SL : Non pas du tout. Depuis que j’ai décidé de faire du théâtre à un niveau professionnel, et même avant, j’ai toujours eu envie d’écrire mais aussi de mettre en scène, de produire et de diffuser. Nous avons tendance à tout faire par nous même au travers de petites structures comme celle que nous avons créée avec Jorge pour cette pièce-ci. Nous aimons tout faire par nous-même et cela permet à un projet d’exister sur la durée, 3 ans, 5 ans, 10 ans…
VdO : Comment travaillez-vous avec Jorge ? Tout est fait à 4 mains, l’écriture, la mise en scène, la scénographie… ?
SL : Le processus est assez bizarre. En fait nous passons beaucoup de temps à discuter, à échanger, à commenter l’actualité. L’approche est toujours politique, au sens sociétal du terme. Certains éléments peuvent être intégrés à une création donnée. Et on brode autour, avec cette idée de ne pas savoir précisément où cela va nous conduire mais avec l’ambition de ne pas faire de l’entertainment.
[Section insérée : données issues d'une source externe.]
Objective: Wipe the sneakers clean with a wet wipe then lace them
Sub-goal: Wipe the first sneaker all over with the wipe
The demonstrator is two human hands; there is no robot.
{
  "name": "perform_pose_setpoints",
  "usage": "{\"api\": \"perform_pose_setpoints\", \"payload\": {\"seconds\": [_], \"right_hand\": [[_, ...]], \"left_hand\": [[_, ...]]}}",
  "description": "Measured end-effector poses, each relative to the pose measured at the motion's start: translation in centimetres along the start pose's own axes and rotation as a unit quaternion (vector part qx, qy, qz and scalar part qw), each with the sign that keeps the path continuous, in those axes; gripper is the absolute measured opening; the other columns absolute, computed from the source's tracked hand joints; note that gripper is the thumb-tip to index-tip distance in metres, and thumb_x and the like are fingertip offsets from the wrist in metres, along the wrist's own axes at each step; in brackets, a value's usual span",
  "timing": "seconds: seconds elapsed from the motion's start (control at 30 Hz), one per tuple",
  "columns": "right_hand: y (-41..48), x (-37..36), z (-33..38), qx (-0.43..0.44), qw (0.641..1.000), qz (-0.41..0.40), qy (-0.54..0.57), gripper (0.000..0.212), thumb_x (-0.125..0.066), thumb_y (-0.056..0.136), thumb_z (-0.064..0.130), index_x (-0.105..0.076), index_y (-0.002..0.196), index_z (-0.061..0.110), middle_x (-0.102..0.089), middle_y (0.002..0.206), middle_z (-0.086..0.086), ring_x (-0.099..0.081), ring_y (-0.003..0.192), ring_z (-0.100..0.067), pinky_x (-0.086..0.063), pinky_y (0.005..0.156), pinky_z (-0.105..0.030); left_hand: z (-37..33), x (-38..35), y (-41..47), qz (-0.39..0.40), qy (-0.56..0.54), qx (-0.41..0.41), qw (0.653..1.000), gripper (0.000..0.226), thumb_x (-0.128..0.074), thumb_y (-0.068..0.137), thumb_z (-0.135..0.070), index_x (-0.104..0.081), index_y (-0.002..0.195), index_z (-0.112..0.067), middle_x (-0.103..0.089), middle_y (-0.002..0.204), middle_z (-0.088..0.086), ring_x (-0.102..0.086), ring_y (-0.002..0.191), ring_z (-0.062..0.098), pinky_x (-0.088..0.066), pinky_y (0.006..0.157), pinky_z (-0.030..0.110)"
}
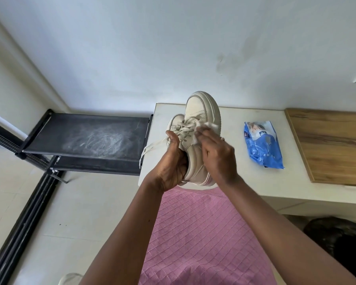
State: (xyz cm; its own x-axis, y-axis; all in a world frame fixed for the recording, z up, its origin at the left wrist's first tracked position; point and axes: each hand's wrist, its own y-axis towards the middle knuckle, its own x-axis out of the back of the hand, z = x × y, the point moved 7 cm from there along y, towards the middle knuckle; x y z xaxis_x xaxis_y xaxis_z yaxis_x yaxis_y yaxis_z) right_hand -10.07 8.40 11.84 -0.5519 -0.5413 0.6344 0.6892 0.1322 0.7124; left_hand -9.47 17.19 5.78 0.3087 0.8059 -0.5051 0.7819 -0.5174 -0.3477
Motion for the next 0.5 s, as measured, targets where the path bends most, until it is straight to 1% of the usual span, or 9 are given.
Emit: {"api": "perform_pose_setpoints", "payload": {"seconds": [0.03, 0.1, 0.13, 0.17, 0.23, 0.3, 0.37, 0.4, 0.5], "right_hand": [[-0.9, 0.1, 0.7, 0.0, 1.0, 0.0, 0.006, 0.02, -0.055, 0.087, 0.005, -0.071, 0.096, -0.002, -0.07, 0.104, -0.014, -0.066, 0.1, -0.022, -0.043, 0.091, -0.02], [-2.8, 0.1, 1.8, 0.018, 1.0, 0.01, 0.02, 0.021, -0.056, 0.086, 0.003, -0.07, 0.102, -0.003, -0.068, 0.109, -0.015, -0.065, 0.104, -0.023, -0.048, 0.091, -0.026], [-3.6, 0.0, 2.3, 0.039, 0.999, 0.021, 0.029, 0.022, -0.057, 0.085, 0.0, -0.068, 0.105, -0.003, -0.067, 0.112, -0.016, -0.064, 0.106, -0.023, -0.05, 0.091, -0.028], [-4.2, 0.0, 2.7, 0.068, 0.996, 0.035, 0.035, 0.025, -0.059, 0.084, -0.004, -0.067, 0.108, -0.003, -0.065, 0.114, -0.016, -0.062, 0.109, -0.023, -0.049, 0.093, -0.029], [-4.7, -0.1, 3.0, 0.131, 0.989, 0.063, 0.039, 0.027, -0.059, 0.085, -0.007, -0.065, 0.111, -0.003, -0.064, 0.117, -0.017, -0.059, 0.113, -0.023, -0.049, 0.096, -0.031], [-4.0, -0.1, 2.3, 0.158, 0.983, 0.083, 0.035, 0.024, -0.055, 0.089, -0.004, -0.065, 0.111, -0.004, -0.063, 0.118, -0.017, -0.058, 0.115, -0.024, -0.05, 0.095, -0.033], [-2.0, -0.3, 0.6, 0.134, 0.987, 0.085, 0.014, 0.023, -0.055, 0.089, -0.001, -0.066, 0.109, -0.003, -0.064, 0.117, -0.015, -0.06, 0.113, -0.024, -0.053, 0.091, -0.034], [-0.9, -0.4, -0.3, 0.116, 0.99, 0.08, -0.005, 0.024, -0.054, 0.088, -0.002, -0.067, 0.108, -0.003, -0.065, 0.116, -0.015, -0.061, 0.111, -0.025, -0.055, 0.087, -0.035], [1.8, -0.7, -2.2, 0.062, 0.995, 0.062, -0.041, 0.029, -0.047, 0.083, -0.005, -0.068, 0.103, -0.004, -0.067, 0.11, -0.017, -0.064, 0.106, -0.029, -0.058, 0.078, -0.039]], "left_hand": [[0.0, 0.1, 0.0, 0.0, -0.008, -0.002, 1.0, 0.09, -0.008, 0.08, -0.073, -0.044, 0.138, -0.014, -0.064, 0.118, 0.009, -0.065, 0.101, 0.015, -0.054, 0.084, 0.022], [-0.1, 0.3, 0.0, 0.016, -0.031, 0.003, 0.999, 0.09, -0.006, 0.082, -0.072, -0.051, 0.13, -0.011, -0.069, 0.091, 0.007, -0.068, 0.07, 0.01, -0.055, 0.057, 0.018], [-0.2, 0.3, 0.0, 0.019, -0.036, 0.009, 0.999, 0.092, -0.009, 0.08, -0.075, -0.058, 0.123, -0.01, -0.066, 0.082, 0.006, -0.064, 0.058, 0.01, -0.05, 0.046, 0.017], [-0.2, 0.5, 0.0, 0.022, -0.034, 0.012, 0.999, 0.094, -0.013, 0.076, -0.079, -0.063, 0.117, -0.011, -0.061, 0.082, 0.007, -0.061, 0.055, 0.01, -0.047, 0.042, 0.018], [-0.1, 0.8, 0.1, 0.019, -0.036, 0.009, 0.999, 0.096, -0.015, 0.074, -0.081, -0.066, 0.116, -0.012, -0.061, 0.094, 0.01, -0.061, 0.067, 0.013, -0.05, 0.048, 0.02], [0.1, 1.1, 0.0, 0.006, -0.036, 0.011, 0.999, 0.092, -0.009, 0.079, -0.077, -0.062, 0.119, -0.013, -0.068, 0.098, 0.006, -0.064, 0.078, 0.014, -0.054, 0.057, 0.019], [0.2, 1.0, -0.2, -0.003, -0.035, 0.005, 0.999, 0.083, -0.011, 0.082, -0.072, -0.057, 0.123, -0.017, -0.07, 0.106, 0.005, -0.068, 0.091, 0.013, -0.057, 0.073, 0.02], [0.2, 0.7, -0.4, -0.003, -0.031, -0.001, 1.0, 0.081, -0.015, 0.08, -0.071, -0.053, 0.127, -0.017, -0.069, 0.112, 0.005, -0.067, 0.098, 0.013, -0.055, 0.078, 0.021], [0.7, 0.0, -0.9, 0.004, 0.002, 0.007, 1.0, 0.086, -0.022, 0.072, -0.072, -0.046, 0.134, -0.017, -0.066, 0.119, 0.003, -0.064, 0.107, 0.014, -0.054, 0.081, 0.022]]}}
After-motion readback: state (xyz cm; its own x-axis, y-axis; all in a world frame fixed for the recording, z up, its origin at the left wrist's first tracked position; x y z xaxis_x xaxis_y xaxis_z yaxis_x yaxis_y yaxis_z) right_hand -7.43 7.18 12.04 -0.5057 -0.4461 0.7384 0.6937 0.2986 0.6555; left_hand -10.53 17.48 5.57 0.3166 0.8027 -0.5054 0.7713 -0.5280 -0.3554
Même si nous ne nous prenons pas au sérieux, même si on s’amuse beaucoup, si on délire, nous cherchons à dire des choses, à donner du fond, à raconter des choses un peu profondes sous le vernis d’un truc dont on ne sait pas a priori si c’est de la merde ou s’il contient quelque chose d’intéressant.
VdO : Cette histoire parle finalement beaucoup du sens de la vie. Un motif d’inquiétude ou un sujet d’interrogation ?
SL : Oui, nous en parlons tout le temps. Nous ne savons pas ce que nous faisons ici et maintenant. C’est une question essentielle
VdO : Pour avoir vu la pièce deux fois, il m’a semblé que le propos pouvait s’avérer autobiographique.
SL : Il y a nécessairement une part autobiographique dans l’écriture. Je n’ai pas un père qui correspond à celui dépeint dans la pièce. Mais j’ai connu à ma façon ce parcours consistant à choisir ma voie, à “tuer le père” pour me construire et m’accomplir dans quelque chose qui me plairait. Mon père ne m’a pas empêché, au contraire. Il ne pensait sans doute pas que jouer la comédie durerait aussi longtemps mais il voulait que je fasse quelque chose de ma vie plutôt que de ne rien foutre !
VdO : Sérieux, Sergi, c’est quoi ce bordel avec le tennis ? Tout est assez chorégraphié, il y a un dialogue entre les mots et la gestuelle. Mais le tennis ? Un cerf qui joue au tennis ?!
SL : On ne sait pas très bien ce qu’est ce cerf. Un animal, un dieu, un symbole, l’image du père ? Pour nous il s’agissait peut-être d’un dieu païen incarné dans un être humain. Comme la création se fait toujours autour du geste, du mouvement, il nous fallait trouver une activité physique ramenant cette créature à l’homme. Les mouvements opérés dans ce sport étaient à la fois drôle et facilement identifiables.
VdO : Le cerf représente le Christ dans la religion catholique. Je présume que votre choix n’était pas anodin. Mais ce dieu devient ensuite, suivant plusieurs niveaux de lecture possibles, un dieu du sexe, ou encore du consumérisme. Lequel avez-vous tué ?
SL : Nous aucun ! Mais l’Homme a tué Dieu et il s’interroge sur la nécessité de tuer les faux dieux auxquels il a fini par s’adonner.
VdO : La scène finale fait aussi écho à l’actualité, à des questions morales sur la fin de vie. Les plus faibles, les malades, les exclus, les différents… peuvent aussi être représentés par cette figure du cerf..
SL : Oui. La société est violente même aujourd’hui. J’ai un ami qui sauve de vieux chevaux de l’abattoir. Il les récupère dans les Pyrénées pour leur permettre de terminer leur vie tranquillement. Cette scène peut aussi faire penser à Georges Orwell. Chacun peut y voir ce qu’il a envie d’y voir…”
Vous n’avez pas tout compris ? Moi non plus ! Entre onirisme et réalité, il vous faudra trancher, réfléchir, hésiter. Vous verrez, ça fait un bien fou !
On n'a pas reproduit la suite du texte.